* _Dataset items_
= = = =

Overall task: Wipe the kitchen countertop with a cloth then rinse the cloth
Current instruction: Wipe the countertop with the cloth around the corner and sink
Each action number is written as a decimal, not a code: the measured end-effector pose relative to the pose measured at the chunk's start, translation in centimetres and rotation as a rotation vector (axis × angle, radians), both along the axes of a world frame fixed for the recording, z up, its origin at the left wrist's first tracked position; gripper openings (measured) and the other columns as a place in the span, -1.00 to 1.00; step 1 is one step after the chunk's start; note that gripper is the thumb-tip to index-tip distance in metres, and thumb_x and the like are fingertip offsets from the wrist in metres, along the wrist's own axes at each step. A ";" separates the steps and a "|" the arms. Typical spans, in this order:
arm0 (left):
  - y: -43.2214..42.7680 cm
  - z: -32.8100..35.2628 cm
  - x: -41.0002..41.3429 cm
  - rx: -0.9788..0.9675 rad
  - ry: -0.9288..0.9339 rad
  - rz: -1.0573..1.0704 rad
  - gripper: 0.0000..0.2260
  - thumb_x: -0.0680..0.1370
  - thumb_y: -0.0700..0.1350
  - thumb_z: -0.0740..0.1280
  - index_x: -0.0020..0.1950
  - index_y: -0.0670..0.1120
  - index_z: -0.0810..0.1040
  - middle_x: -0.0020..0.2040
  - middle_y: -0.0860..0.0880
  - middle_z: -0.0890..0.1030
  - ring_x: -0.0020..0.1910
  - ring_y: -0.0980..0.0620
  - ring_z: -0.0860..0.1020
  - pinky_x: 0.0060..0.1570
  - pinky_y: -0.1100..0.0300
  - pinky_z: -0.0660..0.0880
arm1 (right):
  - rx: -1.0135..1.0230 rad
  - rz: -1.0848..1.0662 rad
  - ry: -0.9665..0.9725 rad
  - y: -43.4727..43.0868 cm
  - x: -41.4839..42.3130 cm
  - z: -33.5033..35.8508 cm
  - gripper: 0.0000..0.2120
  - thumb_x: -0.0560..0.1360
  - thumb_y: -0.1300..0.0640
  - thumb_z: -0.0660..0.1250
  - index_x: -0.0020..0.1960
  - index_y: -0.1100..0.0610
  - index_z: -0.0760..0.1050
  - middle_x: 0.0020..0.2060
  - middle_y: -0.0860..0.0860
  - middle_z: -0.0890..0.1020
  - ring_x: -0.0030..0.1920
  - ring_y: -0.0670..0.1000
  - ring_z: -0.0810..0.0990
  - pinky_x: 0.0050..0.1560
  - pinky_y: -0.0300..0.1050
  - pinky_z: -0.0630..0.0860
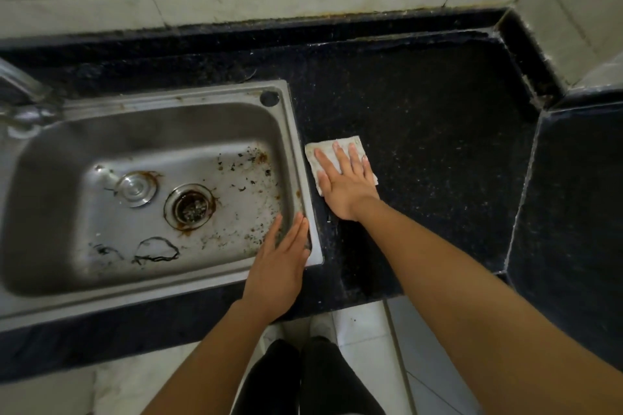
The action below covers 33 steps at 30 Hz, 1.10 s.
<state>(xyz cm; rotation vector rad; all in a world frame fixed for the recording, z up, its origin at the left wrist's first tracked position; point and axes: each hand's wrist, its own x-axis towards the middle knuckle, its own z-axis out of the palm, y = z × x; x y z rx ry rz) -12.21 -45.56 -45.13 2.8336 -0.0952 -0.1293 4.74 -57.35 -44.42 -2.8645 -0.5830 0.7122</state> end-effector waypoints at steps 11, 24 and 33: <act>0.1 0.8 0.1 0.015 -0.024 -0.051 -0.59 0.62 -0.13 0.11 0.45 -0.23 0.27 0.47 -0.12 0.28 0.45 0.18 -0.19 0.46 0.05 -0.09 | 0.039 0.052 -0.014 -2.7 -8.9 -0.1 -0.49 0.62 -0.13 -0.31 0.55 -0.10 -0.27 0.56 -0.01 -0.21 0.52 0.05 -0.35 0.46 0.03 -0.42; 0.1 0.5 -0.1 -0.025 0.148 -0.031 -0.36 0.52 0.14 -0.36 0.55 -0.09 -0.10 0.53 0.05 -0.10 0.44 0.12 -0.26 0.45 0.14 -0.32 | -0.103 0.045 -0.020 -7.1 -19.0 0.3 -0.43 0.65 -0.07 -0.26 0.45 0.03 0.36 0.36 0.03 0.49 0.39 0.12 0.43 0.31 0.16 0.36; 0.6 -2.0 -0.1 0.006 0.229 0.029 -0.45 0.58 0.12 -0.35 0.56 0.00 -0.17 0.55 0.10 -0.17 0.53 -0.04 -0.21 0.50 -0.04 -0.18 | -0.143 -0.274 -0.066 -15.0 -13.8 1.2 -0.45 0.61 -0.14 -0.35 0.53 0.00 -0.36 0.56 0.05 -0.18 0.55 0.08 -0.23 0.51 -0.02 -0.20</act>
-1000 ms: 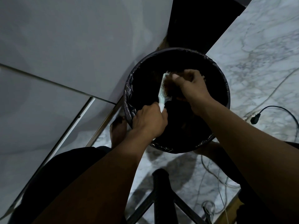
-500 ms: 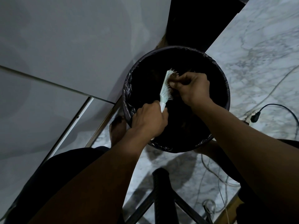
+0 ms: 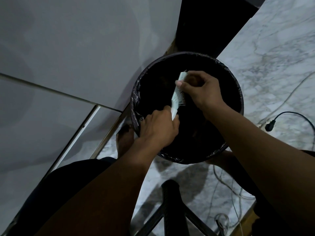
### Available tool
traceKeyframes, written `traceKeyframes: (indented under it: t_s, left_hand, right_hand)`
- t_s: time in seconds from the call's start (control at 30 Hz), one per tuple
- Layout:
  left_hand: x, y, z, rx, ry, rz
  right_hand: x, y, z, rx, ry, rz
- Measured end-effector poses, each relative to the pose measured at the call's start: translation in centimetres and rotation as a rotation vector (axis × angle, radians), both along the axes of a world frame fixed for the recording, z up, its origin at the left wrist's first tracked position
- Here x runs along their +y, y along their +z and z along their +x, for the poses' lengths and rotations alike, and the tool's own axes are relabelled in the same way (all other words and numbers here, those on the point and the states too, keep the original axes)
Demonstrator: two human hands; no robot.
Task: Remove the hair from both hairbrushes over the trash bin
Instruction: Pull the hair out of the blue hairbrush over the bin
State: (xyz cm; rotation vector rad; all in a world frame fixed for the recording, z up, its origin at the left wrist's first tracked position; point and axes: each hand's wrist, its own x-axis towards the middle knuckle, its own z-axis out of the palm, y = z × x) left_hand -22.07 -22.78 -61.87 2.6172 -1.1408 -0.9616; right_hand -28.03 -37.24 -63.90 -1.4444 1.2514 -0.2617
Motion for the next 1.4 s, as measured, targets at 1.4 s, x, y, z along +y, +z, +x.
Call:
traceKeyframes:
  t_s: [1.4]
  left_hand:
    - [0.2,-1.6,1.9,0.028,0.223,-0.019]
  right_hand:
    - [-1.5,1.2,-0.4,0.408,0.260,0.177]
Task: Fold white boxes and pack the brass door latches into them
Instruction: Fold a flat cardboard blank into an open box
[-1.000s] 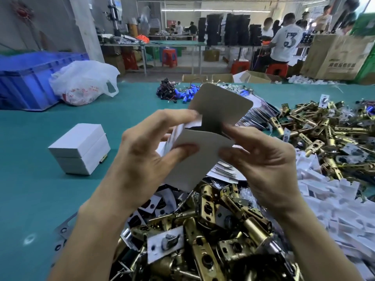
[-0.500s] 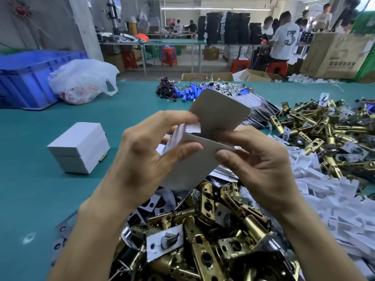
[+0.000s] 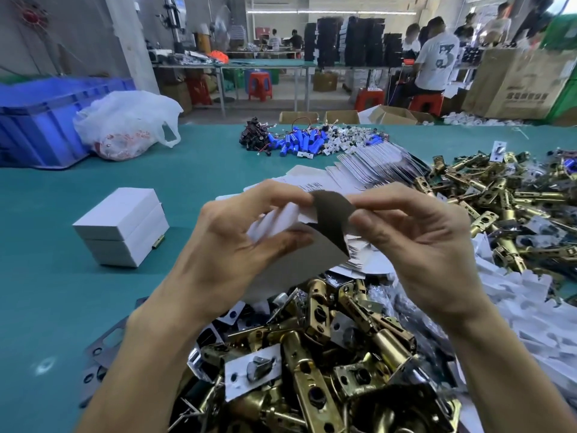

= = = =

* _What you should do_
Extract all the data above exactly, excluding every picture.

* _Completed task_
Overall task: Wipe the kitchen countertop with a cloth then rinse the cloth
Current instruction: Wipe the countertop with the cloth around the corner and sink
Each action number is written as a decimal, not a code: the measured end-effector pose relative to the pose measured at the chunk's start, translation in centimetres and rotation as a rotation vector (axis × angle, radians), both along the axes of a world frame fixed for the recording, z up, its origin at the left wrist's first tracked position; gripper openings (measured) and the other columns as a place in the span, -1.00 to 1.00; step 1 is one step after the chunk's start; note that gripper is the thumb-tip to index-tip distance in metres, and thumb_x and the like are fingertip offsets from the wrist in metres, along the wrist's own axes at each step. A ";" separates the steps and a "|" the arms. Typical spans, in this order:
arm0 (left):
  - y: -43.2214..42.7680 cm
  - z: -32.8100..35.2628 cm
  - x: -41.0002..41.3429 cm
  - rx: -0.9788..0.9675 rad
  - ry: -0.9288..0.9339 rad
  - rz: -1.0573..1.0704 rad
  - gripper: 0.0000..0.2260
  - thumb_x: -0.0680..0.1370
  - thumb_y: -0.0700..0.1350
  - thumb_z: -0.0740..0.1280
  - index_x: -0.0020..0.1950
  - index_y: -0.0670..0.1120
  - index_z: -0.0810..0.1040
  - middle_x: -0.0020..0.2040
  - middle_y: -0.0860..0.0880
  - middle_z: -0.0890..0.1030
  - ring_x: -0.0020..0.1910
  - ring_y: -0.0980..0.0620
  - ring_z: -0.0860..0.1020
  - pinky_x: 0.0060..0.1570
  - pinky_y: -0.1100..0.0300
  - pinky_z: -0.0660..0.0880
arm1 (right):
  - rx: -1.0135..1.0230 rad
  - rz: -1.0848..1.0662 rad
  - ry: -0.9665..0.9725 rad
  - y: -43.4727..43.0868 cm
  - x: -41.4839..42.3130 cm
  - z: -33.5033..35.8508 cm
  - gripper: 0.0000..0.2120
  - thumb_x: -0.0560..0.1360
  - thumb_y: -0.1300..0.0640
  - thumb_z: -0.0660..0.1250
  - index_x: -0.0020..0.1960
  - index_y: -0.1100..0.0610
  - index_z: -0.0760..0.1050
  - middle_x: 0.0020..0.2060
  - middle_y: -0.0860..0.0860
  - middle_z: -0.0890..0.1020
  - ring_x: -0.0030..0.1920
  - ring_y: -0.0670..0.1000
  - ring_z: -0.0810..0.0990
  - pinky_x: 0.0050..0.1560
  - pinky_y: -0.0300..0.1050
  - pinky_z: -0.0630..0.0860
The action below covers 33 steps at 30 Hz, 1.10 s.
<state>(xyz cm; rotation vector rad; all in a world frame fixed for the recording, z up, its origin at the left wrist's first tracked position; point and axes: each hand's wrist, its own x-axis towards the middle knuckle, its own z-axis out of the palm, y = z × x; x y z rx ry rz) -12.21 -45.56 -45.13 2.8336 -0.0952 -0.1293 4.74 -57.35 -44.42 -2.8645 -0.5830 0.7122</state> end-effector waypoints at steps 11, 24 and 33: <act>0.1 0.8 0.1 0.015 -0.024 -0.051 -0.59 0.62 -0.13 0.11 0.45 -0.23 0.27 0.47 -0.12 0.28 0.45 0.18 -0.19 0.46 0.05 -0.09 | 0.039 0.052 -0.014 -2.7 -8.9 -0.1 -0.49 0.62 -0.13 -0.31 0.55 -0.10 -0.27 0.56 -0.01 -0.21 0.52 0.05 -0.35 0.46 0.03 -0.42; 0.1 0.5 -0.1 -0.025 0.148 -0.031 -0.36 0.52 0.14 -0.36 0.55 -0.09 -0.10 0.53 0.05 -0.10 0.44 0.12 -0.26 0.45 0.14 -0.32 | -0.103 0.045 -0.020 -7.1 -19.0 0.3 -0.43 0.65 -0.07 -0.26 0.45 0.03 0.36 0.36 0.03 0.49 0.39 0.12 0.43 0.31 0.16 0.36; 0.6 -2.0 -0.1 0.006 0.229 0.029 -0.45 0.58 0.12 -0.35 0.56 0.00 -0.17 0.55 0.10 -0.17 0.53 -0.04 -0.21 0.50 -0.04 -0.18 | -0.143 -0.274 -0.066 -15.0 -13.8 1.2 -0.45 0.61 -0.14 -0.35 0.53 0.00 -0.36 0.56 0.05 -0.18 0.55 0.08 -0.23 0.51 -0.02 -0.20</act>
-1000 ms: 
-500 ms: 
+0 ms: 
### Available tool
traceKeyframes, written `traceKeyframes: (indented under it: t_s, left_hand, right_hand)`
- t_s: time in seconds from the call's start (control at 30 Hz), one per tuple
- Layout:
  left_hand: x, y, z, rx, ry, rz
  right_hand: x, y, z, rx, ry, rz
- Measured end-effector poses, each relative to the pose measured at the call's start: translation in centimetres and rotation as a rotation vector (axis × angle, radians), both along the axes of a world frame fixed for the recording, z up, its origin at the left wrist's first tracked position
- Here x runs along their +y, y along their +z and z along their +x, for the poses' lengths and rotations alike, and the tool's own axes are relabelled in the same way (all other words and numbers here, those on the point and the states too, keep the original axes)
Demonstrator: two human hands; no robot.
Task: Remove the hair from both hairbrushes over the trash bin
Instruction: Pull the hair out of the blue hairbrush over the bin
State: (xyz cm; rotation vector rad; all in a world frame fixed for the recording, z up, its origin at the left wrist's first tracked position; point and axes: each hand's wrist, its own x-axis towards the middle knuckle, its own z-axis out of the palm, y = z × x) left_hand -22.07 -22.78 -61.87 2.6172 -1.1408 -0.9616; right_hand -28.03 -37.24 -63.90 -1.4444 1.2514 -0.2617
Motion for the next 1.4 s, as measured, targets at 1.4 s, x, y, z along +y, +z, +x.
Call:
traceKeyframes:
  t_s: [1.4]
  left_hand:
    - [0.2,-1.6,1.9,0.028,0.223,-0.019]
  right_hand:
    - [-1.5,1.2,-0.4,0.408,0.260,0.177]
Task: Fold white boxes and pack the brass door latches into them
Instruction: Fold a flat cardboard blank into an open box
[-1.000s] 
[-0.500s] 
[+0.000s] 

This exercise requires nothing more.